##### DATA SUPPLIED

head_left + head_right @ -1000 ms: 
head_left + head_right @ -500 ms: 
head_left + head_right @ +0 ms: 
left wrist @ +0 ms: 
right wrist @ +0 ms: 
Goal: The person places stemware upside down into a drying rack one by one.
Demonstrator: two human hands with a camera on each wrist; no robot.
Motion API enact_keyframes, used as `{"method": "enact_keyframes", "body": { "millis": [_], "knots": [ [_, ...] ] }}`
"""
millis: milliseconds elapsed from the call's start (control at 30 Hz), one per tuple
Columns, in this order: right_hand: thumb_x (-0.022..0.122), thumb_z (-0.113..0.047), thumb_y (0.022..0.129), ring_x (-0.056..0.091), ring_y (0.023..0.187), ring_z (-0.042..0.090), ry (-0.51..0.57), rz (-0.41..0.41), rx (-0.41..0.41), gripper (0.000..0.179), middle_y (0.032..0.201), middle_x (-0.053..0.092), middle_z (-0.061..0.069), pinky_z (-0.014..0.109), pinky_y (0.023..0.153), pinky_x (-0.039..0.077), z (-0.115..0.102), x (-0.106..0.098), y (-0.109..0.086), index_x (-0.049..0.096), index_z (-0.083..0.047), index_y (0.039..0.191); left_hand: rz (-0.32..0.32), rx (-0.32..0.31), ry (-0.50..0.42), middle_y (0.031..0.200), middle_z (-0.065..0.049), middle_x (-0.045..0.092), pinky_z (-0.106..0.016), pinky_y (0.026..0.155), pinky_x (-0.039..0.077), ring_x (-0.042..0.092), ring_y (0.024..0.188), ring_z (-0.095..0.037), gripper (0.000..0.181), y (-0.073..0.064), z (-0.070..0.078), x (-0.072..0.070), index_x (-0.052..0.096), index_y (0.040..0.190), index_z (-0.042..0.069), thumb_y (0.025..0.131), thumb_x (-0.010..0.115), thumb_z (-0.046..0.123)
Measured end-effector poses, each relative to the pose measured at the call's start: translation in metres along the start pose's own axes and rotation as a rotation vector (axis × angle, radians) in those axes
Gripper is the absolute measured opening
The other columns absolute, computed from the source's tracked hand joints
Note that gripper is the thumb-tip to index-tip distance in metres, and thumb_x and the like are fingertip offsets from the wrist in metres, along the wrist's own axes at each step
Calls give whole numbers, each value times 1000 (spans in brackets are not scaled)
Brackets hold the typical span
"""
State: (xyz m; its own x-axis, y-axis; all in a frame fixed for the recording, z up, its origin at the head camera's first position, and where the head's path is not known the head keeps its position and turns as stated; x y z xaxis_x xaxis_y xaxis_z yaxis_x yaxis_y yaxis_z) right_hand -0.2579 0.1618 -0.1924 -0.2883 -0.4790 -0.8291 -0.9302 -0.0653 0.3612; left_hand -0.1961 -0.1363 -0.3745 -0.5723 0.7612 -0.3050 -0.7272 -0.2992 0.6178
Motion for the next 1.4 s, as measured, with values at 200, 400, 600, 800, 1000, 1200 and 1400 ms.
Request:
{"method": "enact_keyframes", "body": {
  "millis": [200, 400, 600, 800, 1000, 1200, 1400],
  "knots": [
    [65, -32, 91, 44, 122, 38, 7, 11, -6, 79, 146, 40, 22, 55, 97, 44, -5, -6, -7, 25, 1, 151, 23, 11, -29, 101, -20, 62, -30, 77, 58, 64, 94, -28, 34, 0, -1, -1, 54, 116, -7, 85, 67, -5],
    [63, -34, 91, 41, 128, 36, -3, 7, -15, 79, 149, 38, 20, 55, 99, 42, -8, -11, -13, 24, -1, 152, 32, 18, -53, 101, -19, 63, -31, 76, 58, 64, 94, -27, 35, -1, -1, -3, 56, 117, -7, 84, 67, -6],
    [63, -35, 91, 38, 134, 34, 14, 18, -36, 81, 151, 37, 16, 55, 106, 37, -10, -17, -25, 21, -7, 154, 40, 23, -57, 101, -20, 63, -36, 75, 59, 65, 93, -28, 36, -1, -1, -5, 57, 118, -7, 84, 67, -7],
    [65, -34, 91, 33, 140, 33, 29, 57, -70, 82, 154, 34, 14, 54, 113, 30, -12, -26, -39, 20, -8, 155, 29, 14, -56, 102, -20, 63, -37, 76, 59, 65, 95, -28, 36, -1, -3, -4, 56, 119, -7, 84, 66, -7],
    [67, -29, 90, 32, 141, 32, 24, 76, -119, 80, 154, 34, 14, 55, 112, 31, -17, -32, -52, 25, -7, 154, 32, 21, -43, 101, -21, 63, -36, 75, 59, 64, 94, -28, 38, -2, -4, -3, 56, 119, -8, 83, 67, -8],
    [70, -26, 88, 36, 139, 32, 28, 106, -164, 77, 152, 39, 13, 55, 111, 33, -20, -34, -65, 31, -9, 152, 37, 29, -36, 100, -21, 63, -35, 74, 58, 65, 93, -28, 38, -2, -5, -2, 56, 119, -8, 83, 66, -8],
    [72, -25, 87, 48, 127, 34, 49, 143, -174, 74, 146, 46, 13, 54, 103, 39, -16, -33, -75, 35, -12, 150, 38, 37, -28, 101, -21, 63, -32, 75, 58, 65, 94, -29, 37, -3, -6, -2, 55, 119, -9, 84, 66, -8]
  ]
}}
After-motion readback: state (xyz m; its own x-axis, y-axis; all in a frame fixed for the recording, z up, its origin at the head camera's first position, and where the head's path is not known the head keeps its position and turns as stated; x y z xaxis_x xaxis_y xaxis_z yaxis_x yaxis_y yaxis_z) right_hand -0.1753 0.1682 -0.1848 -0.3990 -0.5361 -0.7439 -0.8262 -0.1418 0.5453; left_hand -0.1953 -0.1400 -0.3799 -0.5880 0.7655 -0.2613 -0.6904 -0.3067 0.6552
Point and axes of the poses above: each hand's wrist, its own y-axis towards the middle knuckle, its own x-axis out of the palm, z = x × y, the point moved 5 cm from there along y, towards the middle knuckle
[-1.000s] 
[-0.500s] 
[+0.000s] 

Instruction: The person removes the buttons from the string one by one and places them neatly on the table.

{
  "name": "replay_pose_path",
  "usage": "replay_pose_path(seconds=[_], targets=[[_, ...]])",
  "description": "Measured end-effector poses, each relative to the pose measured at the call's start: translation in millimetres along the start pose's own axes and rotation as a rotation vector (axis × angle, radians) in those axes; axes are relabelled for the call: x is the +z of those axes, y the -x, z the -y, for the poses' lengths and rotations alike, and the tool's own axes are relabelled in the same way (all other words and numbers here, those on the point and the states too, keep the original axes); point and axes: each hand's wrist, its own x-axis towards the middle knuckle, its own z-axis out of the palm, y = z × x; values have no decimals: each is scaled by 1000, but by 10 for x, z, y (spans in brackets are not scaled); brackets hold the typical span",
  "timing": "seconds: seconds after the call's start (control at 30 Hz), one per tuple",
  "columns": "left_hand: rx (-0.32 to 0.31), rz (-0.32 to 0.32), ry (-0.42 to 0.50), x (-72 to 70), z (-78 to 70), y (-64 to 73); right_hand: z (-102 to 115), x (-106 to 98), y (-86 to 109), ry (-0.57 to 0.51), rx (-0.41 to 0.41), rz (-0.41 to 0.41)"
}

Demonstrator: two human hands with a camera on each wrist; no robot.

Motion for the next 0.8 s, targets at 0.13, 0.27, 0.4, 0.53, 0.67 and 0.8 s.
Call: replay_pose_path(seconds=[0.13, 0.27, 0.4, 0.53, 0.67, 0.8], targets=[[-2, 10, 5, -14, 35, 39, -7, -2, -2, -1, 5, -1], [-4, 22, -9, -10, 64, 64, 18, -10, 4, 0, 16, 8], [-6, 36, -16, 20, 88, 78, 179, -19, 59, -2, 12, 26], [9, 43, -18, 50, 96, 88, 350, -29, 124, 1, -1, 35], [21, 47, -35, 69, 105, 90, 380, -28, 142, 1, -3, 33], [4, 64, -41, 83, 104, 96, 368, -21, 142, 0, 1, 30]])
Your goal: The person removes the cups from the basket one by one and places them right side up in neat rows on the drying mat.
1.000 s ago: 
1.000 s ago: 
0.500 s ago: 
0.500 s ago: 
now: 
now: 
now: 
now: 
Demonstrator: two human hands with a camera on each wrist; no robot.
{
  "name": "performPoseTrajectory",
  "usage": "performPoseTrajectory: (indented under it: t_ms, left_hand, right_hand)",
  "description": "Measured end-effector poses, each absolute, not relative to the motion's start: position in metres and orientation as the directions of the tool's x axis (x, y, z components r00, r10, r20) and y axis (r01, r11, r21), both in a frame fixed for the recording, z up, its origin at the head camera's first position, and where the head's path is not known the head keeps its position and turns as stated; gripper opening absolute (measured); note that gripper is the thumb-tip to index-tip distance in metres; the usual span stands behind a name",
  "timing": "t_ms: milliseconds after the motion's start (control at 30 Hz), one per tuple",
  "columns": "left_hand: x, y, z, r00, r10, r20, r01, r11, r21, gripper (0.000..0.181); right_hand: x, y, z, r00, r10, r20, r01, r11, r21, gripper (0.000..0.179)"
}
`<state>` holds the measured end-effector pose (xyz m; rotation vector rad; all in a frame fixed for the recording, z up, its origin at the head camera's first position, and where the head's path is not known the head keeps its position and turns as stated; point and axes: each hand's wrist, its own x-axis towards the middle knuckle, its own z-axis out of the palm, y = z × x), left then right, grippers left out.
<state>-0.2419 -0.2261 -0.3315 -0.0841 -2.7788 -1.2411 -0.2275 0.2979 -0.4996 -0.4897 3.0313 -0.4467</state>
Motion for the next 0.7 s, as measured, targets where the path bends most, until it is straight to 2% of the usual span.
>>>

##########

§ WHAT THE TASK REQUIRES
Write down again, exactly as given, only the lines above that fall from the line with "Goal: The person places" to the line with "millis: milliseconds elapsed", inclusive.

§ SOLUTION TO THE EXERCISE
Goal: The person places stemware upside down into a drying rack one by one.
Demonstrator: two human hands with a camera on each wrist; no robot.
Motion API enact_keyframes, used as `{"method": "enact_keyframes", "body": { "millis": [_], "knots": [ [_, ...] ] }}`
"""
millis: milliseconds elapsed from the call's start (control at 30 Hz), one per tuple

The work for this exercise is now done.